If you try and hit your finger with a hammer, your subsequent behavior is undefined. Please do not do that.
Where in the standard does it say your first example in undefined?
Since I don't have a copy of the C standard handy, I'll reference this which covers the relevant sections of C++03, C++11, C99, and C11: http://stackoverflow.com/a/7005988/953531 . Quoting the C99 version bellow (§6.5 ¶7):

  An object shall have its stored value accessed only by an lvalue expression that has one of the following types 73) or 88):

  * a type compatible with the effective type of the object,
  * a qualified version of a type compatible with the effective type of the object,
  * a type that is the signed or unsigned type corresponding to the effective type of the object,
  * a type that is the signed or unsigned type corresponding to a qualified version of the effective type of the object,
  * an aggregate or union type that includes one of the aforementioned types among its members (including, recursively, a member of a subaggregate or contained union), or
  * a character type.

  73) or 88) The intent of this list is to specify those circumstances in which an object may or may not be aliased.
Bullet 6 is what allows the second sample to have defined behavior. For the first sample, unless I'm seriously mistaken, int32_t isn't considered "a type compatible with" int64_t. Bullet 2 talks of "qualified" versions of types - I believe this is referencing const/volatile qualified types. Bullet 3 apparently allows you to type pun (unsigned int) to (signed int) or vicea versa? Which is an interesting bit of new trivia to me. Bullet 4 is much of the same, bullet 5 requires a nonexistant union, and bullet 6 requests a character type.
Okay, good point - so it's the deferencing step that evokes the clause your mentioned. Apparently, what I learned today, is the cast is fully legal even though it could produce an invalid pointer.

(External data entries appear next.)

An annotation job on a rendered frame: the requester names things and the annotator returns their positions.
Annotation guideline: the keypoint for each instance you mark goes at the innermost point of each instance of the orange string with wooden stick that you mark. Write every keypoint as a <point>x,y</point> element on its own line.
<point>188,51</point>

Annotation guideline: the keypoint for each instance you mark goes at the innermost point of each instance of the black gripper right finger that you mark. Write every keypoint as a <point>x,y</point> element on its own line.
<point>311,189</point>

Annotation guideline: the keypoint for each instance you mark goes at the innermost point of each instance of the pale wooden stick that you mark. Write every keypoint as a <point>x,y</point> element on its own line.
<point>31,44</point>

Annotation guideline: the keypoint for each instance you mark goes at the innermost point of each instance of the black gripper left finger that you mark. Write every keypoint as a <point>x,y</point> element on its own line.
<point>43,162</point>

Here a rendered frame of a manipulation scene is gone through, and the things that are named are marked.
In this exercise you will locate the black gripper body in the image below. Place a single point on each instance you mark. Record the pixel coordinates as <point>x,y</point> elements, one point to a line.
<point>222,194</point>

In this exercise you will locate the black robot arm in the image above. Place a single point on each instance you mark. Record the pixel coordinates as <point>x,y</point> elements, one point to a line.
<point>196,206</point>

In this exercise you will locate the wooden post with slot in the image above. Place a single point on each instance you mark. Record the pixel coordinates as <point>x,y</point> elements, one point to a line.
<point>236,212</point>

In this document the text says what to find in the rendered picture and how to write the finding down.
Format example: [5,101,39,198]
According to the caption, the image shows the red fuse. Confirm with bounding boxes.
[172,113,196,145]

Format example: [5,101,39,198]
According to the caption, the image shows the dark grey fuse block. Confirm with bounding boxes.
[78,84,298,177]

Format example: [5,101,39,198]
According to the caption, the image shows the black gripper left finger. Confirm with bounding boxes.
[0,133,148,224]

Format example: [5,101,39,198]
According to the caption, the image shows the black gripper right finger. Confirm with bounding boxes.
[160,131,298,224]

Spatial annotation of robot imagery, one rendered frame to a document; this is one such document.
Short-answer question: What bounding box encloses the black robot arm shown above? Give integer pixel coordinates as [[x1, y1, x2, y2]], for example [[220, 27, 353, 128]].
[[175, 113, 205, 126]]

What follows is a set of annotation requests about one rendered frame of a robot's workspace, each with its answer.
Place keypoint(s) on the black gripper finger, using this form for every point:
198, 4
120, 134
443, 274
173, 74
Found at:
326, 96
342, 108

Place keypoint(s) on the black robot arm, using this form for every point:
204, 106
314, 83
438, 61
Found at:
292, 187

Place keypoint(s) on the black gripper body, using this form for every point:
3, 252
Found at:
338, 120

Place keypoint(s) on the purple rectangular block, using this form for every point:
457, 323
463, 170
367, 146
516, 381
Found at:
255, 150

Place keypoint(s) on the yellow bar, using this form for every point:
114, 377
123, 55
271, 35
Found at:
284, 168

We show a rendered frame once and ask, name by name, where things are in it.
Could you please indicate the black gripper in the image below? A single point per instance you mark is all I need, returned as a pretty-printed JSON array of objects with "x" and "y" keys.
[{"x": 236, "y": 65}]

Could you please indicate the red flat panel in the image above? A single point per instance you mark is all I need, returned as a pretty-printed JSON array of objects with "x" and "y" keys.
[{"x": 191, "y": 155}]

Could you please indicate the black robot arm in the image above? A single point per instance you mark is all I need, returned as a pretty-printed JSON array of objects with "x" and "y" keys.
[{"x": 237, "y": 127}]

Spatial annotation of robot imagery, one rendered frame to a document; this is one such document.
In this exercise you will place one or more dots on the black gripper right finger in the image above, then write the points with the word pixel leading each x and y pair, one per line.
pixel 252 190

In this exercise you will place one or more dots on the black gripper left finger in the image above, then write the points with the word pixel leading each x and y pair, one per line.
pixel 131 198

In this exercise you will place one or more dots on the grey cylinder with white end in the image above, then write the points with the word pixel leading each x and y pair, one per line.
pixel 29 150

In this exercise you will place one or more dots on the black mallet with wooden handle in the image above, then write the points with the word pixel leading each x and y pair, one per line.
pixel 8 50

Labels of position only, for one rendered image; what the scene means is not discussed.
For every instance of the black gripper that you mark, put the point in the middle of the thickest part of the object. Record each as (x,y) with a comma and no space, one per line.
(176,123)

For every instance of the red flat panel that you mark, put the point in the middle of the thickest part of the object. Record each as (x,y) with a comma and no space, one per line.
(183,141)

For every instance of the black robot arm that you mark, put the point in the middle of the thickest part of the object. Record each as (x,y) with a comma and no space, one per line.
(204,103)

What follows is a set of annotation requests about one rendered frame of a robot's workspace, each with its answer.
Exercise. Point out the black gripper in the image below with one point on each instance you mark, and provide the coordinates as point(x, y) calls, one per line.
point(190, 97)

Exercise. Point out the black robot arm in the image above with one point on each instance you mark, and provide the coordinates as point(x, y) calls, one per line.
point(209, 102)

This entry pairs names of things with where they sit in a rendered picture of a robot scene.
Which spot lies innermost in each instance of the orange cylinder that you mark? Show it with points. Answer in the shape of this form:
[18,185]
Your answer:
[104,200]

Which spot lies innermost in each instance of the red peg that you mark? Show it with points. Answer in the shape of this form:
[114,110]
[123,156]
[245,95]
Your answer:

I still wonder if my snippet counts as undefined behavior, since it does dereference an "unknown" void pointer, which may have come from an incompatible object type.

BTW, the latest C1X draft is only at http://www.open-std.org/jtc1/sc22/wg14/www/docs/n1570.pdf

> I still wonder if my snippet counts as undefined behavior, since it does dereference an "unknown" void pointer, which may have come from an incompatible object type.

It counts as potentially undefined behavior - depends on what you pass in. NULL? UB. Pointer-to-uint64_t? UB. Pointer-to-uint32_t? Perfectly defined behavior! ...well, assuming we use ip[0] = 123; instead of ptr[0] = 123;, which won't compile as I've just noticed.

That said, there are some ways to construct pointers which are in and of themselves undefined behavior for merely constructing the pointer:

http://stackoverflow.com/questions/23683029/is-gccs-option-o...

More samples:

  int a[] = { 1, 2, 3 };
  int* b = a+0; // Perfectly defined/legal/normal
  int* c = a+3; // Perfectly defined/legal/normal, just don't deference it (as it points past the end of the array)
  int* d = a+4; // Undefined behavior.  HAIL SATAN!
  int* e = a-1; // Undefined behavior.  Also apparently potentially caused optimization induced breakage in practice.  HAIL GCC!
Casting pointers is well defined. What is undefined behavior is to dereference a pointer whose type does not match the pointed-to object.
That's not correct in general; casting pointers is possibly undefined. However, it does seem a made a mistake trying to use void * as an example.